Defisit APBN per Februari tahun ini berbanding terbalik dengan tiga tahun sebelumnya di mana pada periode tersebut masih mencatat surplus.

Beralih ke pasar mata uang, rupiah terpantau masih melemah dalam sepekan.

Melansir Refinitiv, secara harian pada akhir pekan lalu, rupiah ditutup menguat 0,46%. Penguatan itu selaras dengan penutupan perdagangan sehari sebelumnya yang terapresiasi sebesar 0,12%.

Sayangnya, apresiasi itu belum bisa menutup zona merah selama sepakan yang kontraksi 0,34%.

Salah satu faktor pelemahan rupiah ditengarai ketidakpastian pasar akibat efek tarif Presiden AS Donald Trump.

Terbaru, Trump memberikan ancaman akan memberlakukan tarif 200% pada anggur, cognac, dan impor alkohol lainnya dari Eropa. Hal tersebut mengakibatkan pasar terguncang karena meningkatnya ketegangan perdagangan global dan adanya risiko perlambatan ekonomi yang tajam.

Di saat yang sama, Uni Eropa juga mempersiapkan rencana untuk mengenakan bea masuk terhadap wiski Amerika dan produk lainnya di bulan depan, yang dapat dianggap menjadi respon balik terhadap tarif 25% Trump pada impor baja dan aluminium yang mulai berlaku awal pekan ini.

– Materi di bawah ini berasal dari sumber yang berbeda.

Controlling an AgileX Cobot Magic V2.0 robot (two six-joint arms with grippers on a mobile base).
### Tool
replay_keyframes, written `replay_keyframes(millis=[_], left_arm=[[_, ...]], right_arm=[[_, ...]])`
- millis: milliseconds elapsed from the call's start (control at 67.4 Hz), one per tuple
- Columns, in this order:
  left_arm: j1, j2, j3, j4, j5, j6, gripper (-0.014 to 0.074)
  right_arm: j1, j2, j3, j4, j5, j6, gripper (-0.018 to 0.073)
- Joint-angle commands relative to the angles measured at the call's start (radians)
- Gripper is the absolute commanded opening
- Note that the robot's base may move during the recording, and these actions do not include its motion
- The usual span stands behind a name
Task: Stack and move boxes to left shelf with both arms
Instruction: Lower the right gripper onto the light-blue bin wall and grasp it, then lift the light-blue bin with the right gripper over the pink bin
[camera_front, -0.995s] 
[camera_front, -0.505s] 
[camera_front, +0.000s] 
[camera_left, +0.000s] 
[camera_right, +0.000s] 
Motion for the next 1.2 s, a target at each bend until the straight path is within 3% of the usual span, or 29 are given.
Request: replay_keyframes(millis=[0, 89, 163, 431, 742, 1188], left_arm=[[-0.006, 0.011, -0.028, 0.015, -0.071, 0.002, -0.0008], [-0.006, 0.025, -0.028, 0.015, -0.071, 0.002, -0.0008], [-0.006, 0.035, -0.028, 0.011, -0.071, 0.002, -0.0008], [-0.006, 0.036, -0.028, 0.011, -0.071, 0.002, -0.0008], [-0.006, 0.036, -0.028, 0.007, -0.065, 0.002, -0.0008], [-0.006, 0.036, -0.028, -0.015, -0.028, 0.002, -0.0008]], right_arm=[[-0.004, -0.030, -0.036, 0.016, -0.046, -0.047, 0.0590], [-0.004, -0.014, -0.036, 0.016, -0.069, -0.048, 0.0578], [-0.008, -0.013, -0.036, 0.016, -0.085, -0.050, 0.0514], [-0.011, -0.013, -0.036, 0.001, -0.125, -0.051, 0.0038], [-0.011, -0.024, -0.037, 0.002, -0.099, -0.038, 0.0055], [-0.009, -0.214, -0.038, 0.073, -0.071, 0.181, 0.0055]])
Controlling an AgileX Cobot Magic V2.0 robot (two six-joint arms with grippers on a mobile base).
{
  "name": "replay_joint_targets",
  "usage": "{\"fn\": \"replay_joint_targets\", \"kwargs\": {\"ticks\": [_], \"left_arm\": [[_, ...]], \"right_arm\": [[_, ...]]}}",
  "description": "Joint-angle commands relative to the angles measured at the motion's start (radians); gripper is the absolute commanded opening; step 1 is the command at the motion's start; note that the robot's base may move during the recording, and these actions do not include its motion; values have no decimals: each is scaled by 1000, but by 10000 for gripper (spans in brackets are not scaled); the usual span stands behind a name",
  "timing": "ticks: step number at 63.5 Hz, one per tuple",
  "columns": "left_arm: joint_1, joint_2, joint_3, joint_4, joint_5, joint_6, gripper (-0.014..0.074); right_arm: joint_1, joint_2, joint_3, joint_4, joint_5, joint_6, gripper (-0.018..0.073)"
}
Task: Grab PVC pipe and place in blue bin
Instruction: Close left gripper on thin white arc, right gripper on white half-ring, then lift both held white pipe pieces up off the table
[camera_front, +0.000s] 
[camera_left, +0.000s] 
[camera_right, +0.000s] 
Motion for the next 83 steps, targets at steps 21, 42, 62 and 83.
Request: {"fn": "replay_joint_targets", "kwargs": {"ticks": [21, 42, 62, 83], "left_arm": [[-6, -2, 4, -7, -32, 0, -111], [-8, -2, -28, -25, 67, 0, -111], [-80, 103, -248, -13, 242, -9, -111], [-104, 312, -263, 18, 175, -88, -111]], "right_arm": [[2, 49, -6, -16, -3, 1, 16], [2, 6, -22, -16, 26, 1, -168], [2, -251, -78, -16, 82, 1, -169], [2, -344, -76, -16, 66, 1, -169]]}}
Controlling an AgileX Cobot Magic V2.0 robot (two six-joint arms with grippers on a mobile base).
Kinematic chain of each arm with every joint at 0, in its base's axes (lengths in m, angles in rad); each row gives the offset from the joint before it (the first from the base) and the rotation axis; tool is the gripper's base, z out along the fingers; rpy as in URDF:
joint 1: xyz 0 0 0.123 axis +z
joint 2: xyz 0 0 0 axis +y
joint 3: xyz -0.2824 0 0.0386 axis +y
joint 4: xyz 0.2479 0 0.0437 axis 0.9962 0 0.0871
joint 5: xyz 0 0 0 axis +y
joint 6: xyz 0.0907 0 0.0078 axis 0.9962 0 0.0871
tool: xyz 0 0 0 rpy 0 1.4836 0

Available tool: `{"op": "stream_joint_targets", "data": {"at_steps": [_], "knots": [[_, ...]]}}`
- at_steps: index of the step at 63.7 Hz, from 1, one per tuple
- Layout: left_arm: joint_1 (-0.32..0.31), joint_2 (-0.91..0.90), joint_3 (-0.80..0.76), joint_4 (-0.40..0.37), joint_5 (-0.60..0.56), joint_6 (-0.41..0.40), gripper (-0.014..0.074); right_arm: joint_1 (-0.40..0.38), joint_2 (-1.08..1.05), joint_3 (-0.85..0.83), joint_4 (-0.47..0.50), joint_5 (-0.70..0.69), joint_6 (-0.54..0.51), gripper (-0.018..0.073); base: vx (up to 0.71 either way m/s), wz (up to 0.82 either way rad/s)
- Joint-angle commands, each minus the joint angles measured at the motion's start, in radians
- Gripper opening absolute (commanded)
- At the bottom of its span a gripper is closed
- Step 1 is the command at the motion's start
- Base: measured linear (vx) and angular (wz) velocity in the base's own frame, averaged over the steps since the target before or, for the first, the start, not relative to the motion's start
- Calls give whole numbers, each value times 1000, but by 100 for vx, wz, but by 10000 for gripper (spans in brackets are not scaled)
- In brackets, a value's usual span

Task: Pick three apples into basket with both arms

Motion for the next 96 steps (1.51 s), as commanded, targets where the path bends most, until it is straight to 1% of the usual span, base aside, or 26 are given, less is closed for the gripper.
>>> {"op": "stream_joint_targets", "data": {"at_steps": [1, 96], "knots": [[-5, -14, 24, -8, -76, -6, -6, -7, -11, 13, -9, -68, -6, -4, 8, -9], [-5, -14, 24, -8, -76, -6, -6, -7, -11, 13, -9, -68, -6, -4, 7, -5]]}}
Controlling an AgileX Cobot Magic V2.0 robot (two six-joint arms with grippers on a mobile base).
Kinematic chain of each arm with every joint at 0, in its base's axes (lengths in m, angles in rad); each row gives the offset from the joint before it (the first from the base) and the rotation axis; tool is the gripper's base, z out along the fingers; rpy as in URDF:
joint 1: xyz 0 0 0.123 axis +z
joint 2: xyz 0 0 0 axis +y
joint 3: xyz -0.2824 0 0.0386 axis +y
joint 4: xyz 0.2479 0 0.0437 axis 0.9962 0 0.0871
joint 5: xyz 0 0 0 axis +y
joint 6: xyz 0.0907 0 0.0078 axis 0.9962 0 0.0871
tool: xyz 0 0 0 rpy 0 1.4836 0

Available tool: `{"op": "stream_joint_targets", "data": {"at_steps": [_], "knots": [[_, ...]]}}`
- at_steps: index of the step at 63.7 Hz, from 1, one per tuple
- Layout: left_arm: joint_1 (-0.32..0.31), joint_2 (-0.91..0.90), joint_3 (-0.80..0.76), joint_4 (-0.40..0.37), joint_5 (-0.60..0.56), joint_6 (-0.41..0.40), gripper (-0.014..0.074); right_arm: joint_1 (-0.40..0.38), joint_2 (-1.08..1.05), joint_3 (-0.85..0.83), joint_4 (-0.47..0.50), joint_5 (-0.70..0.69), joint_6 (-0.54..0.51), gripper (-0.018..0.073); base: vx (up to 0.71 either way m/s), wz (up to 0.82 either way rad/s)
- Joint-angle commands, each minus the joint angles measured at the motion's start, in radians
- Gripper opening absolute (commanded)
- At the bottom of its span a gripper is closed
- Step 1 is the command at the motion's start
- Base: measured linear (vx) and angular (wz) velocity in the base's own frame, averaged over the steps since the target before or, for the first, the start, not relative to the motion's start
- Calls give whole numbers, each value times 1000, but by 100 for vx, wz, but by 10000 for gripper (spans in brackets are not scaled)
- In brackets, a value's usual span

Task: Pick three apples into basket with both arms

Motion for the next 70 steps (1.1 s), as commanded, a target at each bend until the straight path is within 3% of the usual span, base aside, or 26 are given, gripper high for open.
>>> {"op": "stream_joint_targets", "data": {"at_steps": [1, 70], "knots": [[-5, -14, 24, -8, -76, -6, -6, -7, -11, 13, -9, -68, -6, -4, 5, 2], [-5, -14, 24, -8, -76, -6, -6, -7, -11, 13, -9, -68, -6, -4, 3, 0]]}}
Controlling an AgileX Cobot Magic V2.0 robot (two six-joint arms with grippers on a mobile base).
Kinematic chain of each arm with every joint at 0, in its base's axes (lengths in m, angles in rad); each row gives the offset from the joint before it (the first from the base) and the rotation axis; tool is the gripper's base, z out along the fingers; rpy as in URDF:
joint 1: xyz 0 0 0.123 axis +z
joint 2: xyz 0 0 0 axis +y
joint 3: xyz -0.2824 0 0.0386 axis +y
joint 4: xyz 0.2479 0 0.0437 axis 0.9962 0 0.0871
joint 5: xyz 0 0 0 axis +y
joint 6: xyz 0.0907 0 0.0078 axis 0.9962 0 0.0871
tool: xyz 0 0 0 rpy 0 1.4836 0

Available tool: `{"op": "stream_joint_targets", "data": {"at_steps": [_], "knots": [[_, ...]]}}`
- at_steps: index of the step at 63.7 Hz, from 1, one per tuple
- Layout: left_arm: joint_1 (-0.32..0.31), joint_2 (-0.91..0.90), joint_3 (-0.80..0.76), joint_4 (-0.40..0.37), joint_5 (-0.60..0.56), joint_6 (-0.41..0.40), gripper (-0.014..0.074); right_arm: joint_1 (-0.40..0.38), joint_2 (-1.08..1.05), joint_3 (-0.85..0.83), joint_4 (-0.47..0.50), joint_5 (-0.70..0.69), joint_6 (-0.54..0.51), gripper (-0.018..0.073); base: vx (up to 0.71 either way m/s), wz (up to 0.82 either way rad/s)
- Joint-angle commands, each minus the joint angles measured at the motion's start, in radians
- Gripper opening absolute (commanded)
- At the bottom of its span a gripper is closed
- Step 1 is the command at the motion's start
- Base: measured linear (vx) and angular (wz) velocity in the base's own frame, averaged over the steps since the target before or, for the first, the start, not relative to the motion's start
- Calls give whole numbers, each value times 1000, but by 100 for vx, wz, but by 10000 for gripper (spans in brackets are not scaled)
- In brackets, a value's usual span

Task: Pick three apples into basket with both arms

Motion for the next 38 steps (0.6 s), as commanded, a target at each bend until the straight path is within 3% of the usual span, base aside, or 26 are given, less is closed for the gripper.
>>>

Di sisi lain, harapan akan gencatan senjata antara Ukraina dan Rusia juga semakin memudar. Moskow menyatakan mendukung proposal AS, tetapi menegaskan bahwa rancangan tersebut membutuhkan banyak revisi sebelum dapat disepakati.

Lebih lanjut, terdapat potensi resesi di AS yang semakin nyata. Alarm baru perlambatan kini muncul, bahkan peluangnya bisa 50%.

Kebijakan perdagangan Trump akan semakin merusak pertumbuhan ekonomi AS. Bahkan, langkah-langkahnya bisa meningkatkan risiko resesi tahun ini.

Beralih lagi ke pasar obligasi, selama sepekan ini terpantau semakin di lego investor.

Merujuk data Refinitiv, selama seminggu terakhir yield obligasi tenor 10 tahun mengalami kenaikan 11,2 basis poin (bps) atau 1,63% ke posisi 6,98%.

Sebagai catatan, pergerakan yield dan harga itu berbanding terbalik pada pasar obligasi. Jadi, dengan yield yang semakin naik menunjukkan harga semakin turun atau sedang di jual oleh investor.

Kami lihat penurunan harga itu seiring dengan sentimen dari Goldman Sachs yang menurunkan peringkat obligasi negara tenor 10 dan 20 tahun menjadi netral.